October 18, 2019

Washington Post: Elizabeth Warren takes on Wall Street’s role in our surging medical bills

When we think about private equity, we often think about companies like Toys R Us: purchased with borrowed money, loaded up with debt that ultimately all but destroys the firm. The investors make out, the employees and consumers lose out. But there’s another model too: Buy into a business where you can suck money out of consumers.

That describes the health-care business. And Sen. Elizabeth Warren (D-Mass.) has something to say about that.

The Post can exclusively reveal that earlier this week, Warren, along with Rep. Lloyd Doggett (D-Tex.) and Rep. Mark Pocan (D-Wis.), sent letters to five private equity firms — Enhanced Equity Funds, Welsh, Carson, Anderson & Stowe, the Blackstone Group, KKR and American Securities — asking them to provide her office not just with a list of all the health-care companies they’ve invested in over the past decade, but revenue earned from both in- and out-of-network billing.

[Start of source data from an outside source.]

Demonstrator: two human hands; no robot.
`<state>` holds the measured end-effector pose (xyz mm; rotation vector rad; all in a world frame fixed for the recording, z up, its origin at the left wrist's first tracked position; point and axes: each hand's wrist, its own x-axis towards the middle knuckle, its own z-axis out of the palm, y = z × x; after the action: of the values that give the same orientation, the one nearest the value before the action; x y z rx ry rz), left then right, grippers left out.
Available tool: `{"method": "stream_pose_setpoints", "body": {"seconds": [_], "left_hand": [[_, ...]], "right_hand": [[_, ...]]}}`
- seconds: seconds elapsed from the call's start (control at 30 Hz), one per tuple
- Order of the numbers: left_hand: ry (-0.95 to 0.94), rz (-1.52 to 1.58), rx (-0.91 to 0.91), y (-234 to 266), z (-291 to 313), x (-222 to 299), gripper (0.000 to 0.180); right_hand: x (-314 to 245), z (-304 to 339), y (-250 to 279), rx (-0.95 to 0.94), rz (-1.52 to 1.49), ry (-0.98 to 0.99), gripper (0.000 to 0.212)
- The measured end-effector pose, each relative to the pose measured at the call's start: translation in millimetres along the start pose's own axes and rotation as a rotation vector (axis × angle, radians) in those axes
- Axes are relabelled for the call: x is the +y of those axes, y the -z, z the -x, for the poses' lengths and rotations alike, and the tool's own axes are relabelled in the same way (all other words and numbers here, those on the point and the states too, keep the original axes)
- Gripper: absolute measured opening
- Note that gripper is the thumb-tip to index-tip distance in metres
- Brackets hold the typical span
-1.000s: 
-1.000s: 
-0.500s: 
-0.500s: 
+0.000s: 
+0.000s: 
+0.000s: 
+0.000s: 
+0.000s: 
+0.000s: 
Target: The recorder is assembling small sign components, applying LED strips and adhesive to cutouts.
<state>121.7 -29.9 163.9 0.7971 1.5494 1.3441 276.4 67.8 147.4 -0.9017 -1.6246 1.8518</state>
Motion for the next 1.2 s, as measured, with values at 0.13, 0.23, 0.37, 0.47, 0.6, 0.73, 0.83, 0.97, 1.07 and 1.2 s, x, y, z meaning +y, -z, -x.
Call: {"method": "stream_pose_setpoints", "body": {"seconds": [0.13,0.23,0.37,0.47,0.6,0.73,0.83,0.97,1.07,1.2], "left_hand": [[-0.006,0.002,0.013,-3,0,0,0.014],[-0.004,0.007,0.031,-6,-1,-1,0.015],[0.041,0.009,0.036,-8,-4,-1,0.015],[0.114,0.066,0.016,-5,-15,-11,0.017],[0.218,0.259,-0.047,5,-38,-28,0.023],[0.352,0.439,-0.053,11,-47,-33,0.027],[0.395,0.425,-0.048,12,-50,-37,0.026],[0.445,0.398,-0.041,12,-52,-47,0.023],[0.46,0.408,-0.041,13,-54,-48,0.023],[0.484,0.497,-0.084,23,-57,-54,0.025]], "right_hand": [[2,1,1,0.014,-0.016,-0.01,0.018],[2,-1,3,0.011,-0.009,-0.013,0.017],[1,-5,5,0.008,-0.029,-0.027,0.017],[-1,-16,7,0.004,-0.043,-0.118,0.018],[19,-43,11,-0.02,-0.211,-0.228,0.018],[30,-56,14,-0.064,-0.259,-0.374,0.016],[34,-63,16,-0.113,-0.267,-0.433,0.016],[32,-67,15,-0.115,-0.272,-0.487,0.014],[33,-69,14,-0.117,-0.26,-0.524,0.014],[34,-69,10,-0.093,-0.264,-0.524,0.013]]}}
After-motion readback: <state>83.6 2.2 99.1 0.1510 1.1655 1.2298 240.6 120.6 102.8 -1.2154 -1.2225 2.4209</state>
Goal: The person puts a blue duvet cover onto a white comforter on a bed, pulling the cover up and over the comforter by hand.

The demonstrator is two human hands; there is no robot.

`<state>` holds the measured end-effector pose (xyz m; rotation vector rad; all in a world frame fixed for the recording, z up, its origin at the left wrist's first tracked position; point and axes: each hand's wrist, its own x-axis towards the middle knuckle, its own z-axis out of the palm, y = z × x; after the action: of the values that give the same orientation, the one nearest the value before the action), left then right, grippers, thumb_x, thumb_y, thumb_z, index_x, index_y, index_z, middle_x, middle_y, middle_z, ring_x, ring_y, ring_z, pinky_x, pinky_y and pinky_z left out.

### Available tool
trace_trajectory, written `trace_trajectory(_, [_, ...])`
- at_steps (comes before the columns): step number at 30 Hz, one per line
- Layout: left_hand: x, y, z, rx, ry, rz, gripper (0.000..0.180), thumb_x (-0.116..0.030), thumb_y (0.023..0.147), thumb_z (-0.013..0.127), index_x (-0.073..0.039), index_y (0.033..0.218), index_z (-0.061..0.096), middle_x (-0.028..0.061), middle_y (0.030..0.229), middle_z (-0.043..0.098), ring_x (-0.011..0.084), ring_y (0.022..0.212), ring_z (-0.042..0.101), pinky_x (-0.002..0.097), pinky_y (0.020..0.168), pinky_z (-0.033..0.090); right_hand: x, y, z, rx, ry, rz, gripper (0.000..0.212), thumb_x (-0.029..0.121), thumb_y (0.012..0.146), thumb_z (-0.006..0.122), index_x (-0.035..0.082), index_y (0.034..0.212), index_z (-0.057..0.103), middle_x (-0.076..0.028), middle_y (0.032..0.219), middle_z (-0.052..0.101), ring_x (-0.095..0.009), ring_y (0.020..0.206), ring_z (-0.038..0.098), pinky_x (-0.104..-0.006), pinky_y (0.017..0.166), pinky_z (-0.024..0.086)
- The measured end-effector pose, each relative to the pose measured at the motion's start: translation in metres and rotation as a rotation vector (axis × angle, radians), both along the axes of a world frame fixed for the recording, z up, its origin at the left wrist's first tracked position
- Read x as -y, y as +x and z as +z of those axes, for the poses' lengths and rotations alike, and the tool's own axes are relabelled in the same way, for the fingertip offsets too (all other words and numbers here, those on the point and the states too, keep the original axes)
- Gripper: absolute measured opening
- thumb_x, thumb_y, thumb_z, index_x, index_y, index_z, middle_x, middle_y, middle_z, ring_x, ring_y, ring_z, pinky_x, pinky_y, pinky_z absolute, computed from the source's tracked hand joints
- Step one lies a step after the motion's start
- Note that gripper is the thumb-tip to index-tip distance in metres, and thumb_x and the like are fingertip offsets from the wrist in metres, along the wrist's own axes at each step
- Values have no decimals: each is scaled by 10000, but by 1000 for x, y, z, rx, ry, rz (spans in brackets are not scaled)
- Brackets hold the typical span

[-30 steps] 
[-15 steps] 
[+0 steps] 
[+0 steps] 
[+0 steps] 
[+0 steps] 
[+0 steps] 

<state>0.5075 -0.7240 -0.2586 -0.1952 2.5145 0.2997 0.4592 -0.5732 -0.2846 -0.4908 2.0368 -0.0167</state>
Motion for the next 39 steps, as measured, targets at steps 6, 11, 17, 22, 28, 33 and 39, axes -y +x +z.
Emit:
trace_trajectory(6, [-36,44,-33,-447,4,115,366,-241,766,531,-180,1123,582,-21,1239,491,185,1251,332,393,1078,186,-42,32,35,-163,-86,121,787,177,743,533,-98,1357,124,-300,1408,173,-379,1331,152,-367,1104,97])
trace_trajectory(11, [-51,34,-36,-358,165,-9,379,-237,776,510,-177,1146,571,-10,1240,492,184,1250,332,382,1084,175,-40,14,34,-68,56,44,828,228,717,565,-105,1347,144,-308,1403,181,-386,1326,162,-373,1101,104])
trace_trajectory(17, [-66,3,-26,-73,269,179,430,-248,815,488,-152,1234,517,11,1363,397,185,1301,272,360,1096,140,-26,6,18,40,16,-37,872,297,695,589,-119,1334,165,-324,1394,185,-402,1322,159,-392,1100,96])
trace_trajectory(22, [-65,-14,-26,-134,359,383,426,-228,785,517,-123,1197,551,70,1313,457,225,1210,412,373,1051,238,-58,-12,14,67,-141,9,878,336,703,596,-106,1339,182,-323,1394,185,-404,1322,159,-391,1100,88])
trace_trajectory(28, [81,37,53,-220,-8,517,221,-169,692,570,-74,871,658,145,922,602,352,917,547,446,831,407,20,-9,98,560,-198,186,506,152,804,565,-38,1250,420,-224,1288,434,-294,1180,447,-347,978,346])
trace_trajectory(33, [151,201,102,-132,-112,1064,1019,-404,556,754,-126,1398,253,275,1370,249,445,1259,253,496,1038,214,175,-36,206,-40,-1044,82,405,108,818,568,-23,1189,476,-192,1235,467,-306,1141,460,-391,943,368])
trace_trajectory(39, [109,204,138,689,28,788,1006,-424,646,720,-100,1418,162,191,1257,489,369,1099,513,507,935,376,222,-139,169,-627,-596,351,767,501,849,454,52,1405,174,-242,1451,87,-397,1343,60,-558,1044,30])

Over the past decade and a half, private equity firms have aggressively upped their presence in the health-care industrial complex. They’ve invested in ambulance transportation, anesthesiology, radiology, emergency room staffing services and so on. Heck, they’re even in companies offering legally required in-hospital newborn hearing tests. The companies often do quite well financially: Priority Ambulance, backed by Enhanced Equity Funds, earned a spot on Inc. magazine’s most recent annual list of fastest-growing privately owned companies thanks, in part, to 248 percent revenue growth over a three-year period.